Exercise objective
Repeat only the lines running from the beginning of the material through the line that contains "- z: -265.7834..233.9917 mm".

Provided material
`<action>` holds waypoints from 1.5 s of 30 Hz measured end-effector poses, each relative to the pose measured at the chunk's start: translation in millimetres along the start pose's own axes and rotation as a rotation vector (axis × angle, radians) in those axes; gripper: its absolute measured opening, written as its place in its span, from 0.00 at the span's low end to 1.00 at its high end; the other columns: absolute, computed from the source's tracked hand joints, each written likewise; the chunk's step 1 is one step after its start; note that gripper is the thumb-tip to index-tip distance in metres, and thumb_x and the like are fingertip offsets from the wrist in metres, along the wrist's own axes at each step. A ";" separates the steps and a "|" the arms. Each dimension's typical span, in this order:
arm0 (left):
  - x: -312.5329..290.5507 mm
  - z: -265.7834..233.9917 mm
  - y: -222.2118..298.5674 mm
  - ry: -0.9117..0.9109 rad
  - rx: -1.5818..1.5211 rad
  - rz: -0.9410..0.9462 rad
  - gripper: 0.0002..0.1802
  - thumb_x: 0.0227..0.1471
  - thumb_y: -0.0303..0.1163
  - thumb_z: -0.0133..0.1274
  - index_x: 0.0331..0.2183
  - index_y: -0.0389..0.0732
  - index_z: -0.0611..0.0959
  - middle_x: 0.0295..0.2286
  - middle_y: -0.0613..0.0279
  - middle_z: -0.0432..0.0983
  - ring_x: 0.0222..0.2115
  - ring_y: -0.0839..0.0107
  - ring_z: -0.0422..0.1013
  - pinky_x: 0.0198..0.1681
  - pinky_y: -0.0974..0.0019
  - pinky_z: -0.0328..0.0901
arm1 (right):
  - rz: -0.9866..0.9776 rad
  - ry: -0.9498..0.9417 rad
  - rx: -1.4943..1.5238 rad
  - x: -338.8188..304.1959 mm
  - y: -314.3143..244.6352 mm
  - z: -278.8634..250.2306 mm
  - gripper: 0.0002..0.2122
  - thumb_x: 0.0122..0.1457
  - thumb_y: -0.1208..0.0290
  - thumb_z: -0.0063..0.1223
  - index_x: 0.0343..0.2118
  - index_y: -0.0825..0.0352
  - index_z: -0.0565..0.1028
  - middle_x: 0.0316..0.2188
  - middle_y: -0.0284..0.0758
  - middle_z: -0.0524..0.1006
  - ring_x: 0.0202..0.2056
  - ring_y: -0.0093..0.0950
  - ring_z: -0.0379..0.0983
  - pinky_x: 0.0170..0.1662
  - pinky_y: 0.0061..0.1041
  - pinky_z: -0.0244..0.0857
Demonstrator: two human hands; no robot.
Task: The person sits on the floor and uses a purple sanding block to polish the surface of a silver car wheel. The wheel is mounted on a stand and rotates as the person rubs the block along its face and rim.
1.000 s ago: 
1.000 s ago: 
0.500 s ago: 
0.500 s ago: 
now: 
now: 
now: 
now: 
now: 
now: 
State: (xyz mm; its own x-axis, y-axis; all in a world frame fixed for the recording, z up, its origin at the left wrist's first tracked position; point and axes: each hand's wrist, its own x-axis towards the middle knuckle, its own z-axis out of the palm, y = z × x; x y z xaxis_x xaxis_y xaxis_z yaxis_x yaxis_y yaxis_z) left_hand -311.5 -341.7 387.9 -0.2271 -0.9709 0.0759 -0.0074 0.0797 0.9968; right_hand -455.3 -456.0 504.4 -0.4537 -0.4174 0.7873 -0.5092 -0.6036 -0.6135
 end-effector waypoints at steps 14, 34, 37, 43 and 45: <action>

Your response
`<action>` holds waypoints from 1.5 s of 30 Hz measured end-effector poses, each relative to the pose measured at the chunk's start: translation in millimetres along the start pose's own axes and rotation as a rotation vector (axis × angle, radians) in those axes; gripper: its absolute measured opening, written as its place in its span, from 0.00 at the span's low end to 1.00 at its high end; the other columns: absolute, computed from the source's tracked hand joints, each written likewise; the chunk's step 1 is one step after its start; note that gripper is the thumb-tip to index-tip distance in metres, and thumb_x and the like are fingertip offsets from the wrist in metres, along the wrist's own axes at each step. A ";" separates the steps and a "|" the arms. Each dimension's typical span, in this order:
arm0 (left):
  - x: -312.5329..290.5507 mm
  - z: -265.7834..233.9917 mm

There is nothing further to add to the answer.